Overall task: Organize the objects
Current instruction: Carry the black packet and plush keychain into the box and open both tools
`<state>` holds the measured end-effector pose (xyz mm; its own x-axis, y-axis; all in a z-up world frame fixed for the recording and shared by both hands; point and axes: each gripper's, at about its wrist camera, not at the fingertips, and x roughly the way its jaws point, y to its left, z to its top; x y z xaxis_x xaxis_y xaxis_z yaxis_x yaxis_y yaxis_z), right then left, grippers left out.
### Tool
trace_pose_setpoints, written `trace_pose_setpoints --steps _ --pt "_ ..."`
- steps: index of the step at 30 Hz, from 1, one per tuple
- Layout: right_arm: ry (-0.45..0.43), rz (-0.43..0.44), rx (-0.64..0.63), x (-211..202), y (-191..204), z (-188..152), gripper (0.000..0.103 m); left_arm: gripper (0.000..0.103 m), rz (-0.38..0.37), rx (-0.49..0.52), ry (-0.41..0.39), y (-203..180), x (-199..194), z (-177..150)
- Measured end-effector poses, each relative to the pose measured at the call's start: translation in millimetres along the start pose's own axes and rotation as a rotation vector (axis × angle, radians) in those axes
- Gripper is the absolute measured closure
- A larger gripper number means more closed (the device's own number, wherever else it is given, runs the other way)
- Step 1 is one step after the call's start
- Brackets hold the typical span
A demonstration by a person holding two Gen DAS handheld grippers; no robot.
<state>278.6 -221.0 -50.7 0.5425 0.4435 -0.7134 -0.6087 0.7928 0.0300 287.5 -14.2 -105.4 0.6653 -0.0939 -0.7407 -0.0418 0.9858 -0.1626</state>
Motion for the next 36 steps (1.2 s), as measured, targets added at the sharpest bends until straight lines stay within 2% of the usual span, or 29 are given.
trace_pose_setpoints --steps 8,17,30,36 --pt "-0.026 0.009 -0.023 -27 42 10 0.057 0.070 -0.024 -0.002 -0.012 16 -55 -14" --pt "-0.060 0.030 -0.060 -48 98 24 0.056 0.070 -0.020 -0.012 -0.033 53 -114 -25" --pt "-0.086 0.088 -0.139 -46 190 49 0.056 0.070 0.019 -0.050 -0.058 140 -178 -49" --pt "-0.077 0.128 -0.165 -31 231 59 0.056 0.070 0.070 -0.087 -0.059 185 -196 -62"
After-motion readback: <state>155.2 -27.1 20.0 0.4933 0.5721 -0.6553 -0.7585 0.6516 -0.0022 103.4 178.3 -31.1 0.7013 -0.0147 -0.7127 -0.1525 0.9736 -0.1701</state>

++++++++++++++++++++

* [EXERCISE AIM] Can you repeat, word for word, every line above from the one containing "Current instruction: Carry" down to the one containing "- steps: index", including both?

* [SOLUTION]
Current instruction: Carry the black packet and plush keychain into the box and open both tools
`<state>` holds the measured end-effector pose (xyz mm; its own x-axis, y-axis; all in a z-up world frame fixed for the recording and shared by both hands; point and axes: each gripper's, at about its wrist camera, not at the fingertips, and x roughly the way its jaws point, y to its left, z to its top; x y z xaxis_x xaxis_y xaxis_z yaxis_x yaxis_y yaxis_z), right then left, grippers left out.
### Tool
trace_pose_setpoints, written `trace_pose_setpoints --steps _ --pt "_ ..."`
- steps: index of the step at 30 Hz, from 1, one per tuple

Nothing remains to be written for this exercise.